> [What you are asked to do]
Leaving out the pictures, output each record exactly as it stands.

[Stored data]
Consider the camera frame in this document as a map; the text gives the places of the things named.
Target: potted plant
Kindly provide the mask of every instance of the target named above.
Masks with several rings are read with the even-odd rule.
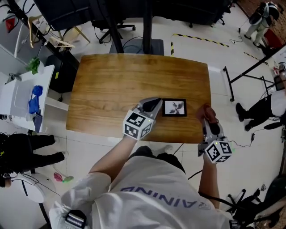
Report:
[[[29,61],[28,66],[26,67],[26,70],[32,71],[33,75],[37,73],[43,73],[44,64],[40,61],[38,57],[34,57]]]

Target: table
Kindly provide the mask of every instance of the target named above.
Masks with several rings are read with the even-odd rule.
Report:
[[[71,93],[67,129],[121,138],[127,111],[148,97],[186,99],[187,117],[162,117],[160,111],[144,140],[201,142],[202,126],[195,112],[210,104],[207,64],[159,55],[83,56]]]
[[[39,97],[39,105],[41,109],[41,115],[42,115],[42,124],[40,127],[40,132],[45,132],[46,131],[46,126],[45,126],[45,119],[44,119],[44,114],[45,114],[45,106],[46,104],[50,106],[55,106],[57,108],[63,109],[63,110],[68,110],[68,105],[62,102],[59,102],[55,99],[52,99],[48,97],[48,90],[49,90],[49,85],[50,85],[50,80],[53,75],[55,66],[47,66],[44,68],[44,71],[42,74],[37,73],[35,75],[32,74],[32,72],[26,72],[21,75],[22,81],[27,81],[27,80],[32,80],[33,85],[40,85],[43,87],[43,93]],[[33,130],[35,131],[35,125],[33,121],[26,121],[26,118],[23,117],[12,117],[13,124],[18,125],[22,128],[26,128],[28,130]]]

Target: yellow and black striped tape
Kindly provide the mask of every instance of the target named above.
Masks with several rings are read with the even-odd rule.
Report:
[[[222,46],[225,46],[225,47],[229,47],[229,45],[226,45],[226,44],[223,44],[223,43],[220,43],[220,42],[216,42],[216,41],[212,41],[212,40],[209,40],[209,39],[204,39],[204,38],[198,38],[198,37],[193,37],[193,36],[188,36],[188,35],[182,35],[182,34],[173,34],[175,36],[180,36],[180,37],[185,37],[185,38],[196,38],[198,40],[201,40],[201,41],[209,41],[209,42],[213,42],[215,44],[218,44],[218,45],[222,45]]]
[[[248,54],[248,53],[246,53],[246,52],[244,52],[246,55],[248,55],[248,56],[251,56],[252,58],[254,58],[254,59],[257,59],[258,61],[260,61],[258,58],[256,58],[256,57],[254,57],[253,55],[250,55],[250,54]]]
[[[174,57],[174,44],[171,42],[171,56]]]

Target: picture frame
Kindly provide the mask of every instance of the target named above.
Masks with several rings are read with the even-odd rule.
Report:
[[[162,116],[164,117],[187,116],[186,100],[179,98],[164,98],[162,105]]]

> [Reply to the task]
Consider the camera frame in this document as a map; the text gives the places of the things named.
Target: potted plant
Kindly provide the mask of every instance of the target named above.
Masks with several rings are read with the even-odd rule.
Report:
[[[29,61],[28,66],[26,67],[26,70],[32,71],[33,75],[37,73],[43,73],[44,64],[40,61],[38,57],[34,57]]]

Target: table
Kindly provide the mask of every instance of the target named above.
Masks with several rings are read with the even-odd rule.
Report:
[[[71,93],[67,129],[121,138],[127,111],[148,97],[186,99],[187,117],[162,117],[160,111],[144,140],[201,142],[202,126],[195,112],[210,104],[207,64],[159,55],[83,56]]]
[[[39,97],[39,105],[41,109],[41,115],[42,115],[42,124],[40,127],[40,132],[45,132],[46,131],[46,126],[45,126],[45,119],[44,119],[44,114],[45,114],[45,106],[46,104],[50,106],[55,106],[57,108],[63,109],[63,110],[68,110],[68,105],[62,102],[59,102],[55,99],[52,99],[48,97],[48,90],[49,90],[49,85],[50,85],[50,80],[53,75],[55,66],[47,66],[44,68],[44,71],[42,74],[37,73],[35,75],[32,74],[32,72],[26,72],[21,75],[22,81],[27,81],[27,80],[32,80],[33,85],[40,85],[43,87],[43,93]],[[33,130],[35,131],[35,125],[33,121],[26,121],[26,118],[23,117],[12,117],[13,124],[18,125],[22,128],[26,128],[28,130]]]

Target: yellow and black striped tape
Kindly provide the mask of every instance of the target named above.
Masks with several rings are read with the even-odd rule.
Report:
[[[222,46],[225,46],[225,47],[229,47],[229,45],[226,45],[226,44],[223,44],[223,43],[220,43],[220,42],[216,42],[216,41],[212,41],[212,40],[209,40],[209,39],[204,39],[204,38],[198,38],[198,37],[193,37],[193,36],[188,36],[188,35],[182,35],[182,34],[173,34],[175,36],[180,36],[180,37],[185,37],[185,38],[196,38],[198,40],[201,40],[201,41],[209,41],[209,42],[213,42],[215,44],[218,44],[218,45],[222,45]]]
[[[248,54],[248,53],[246,53],[246,52],[244,52],[246,55],[248,55],[248,56],[251,56],[252,58],[254,58],[254,59],[257,59],[258,61],[260,61],[258,58],[256,58],[256,57],[254,57],[253,55],[250,55],[250,54]]]
[[[174,57],[174,44],[171,42],[171,56]]]

Target: picture frame
Kindly provide the mask of every instance of the target named above.
Masks with several rings are read with the even-odd rule.
Report:
[[[162,116],[164,117],[187,116],[186,100],[179,98],[164,98],[162,105]]]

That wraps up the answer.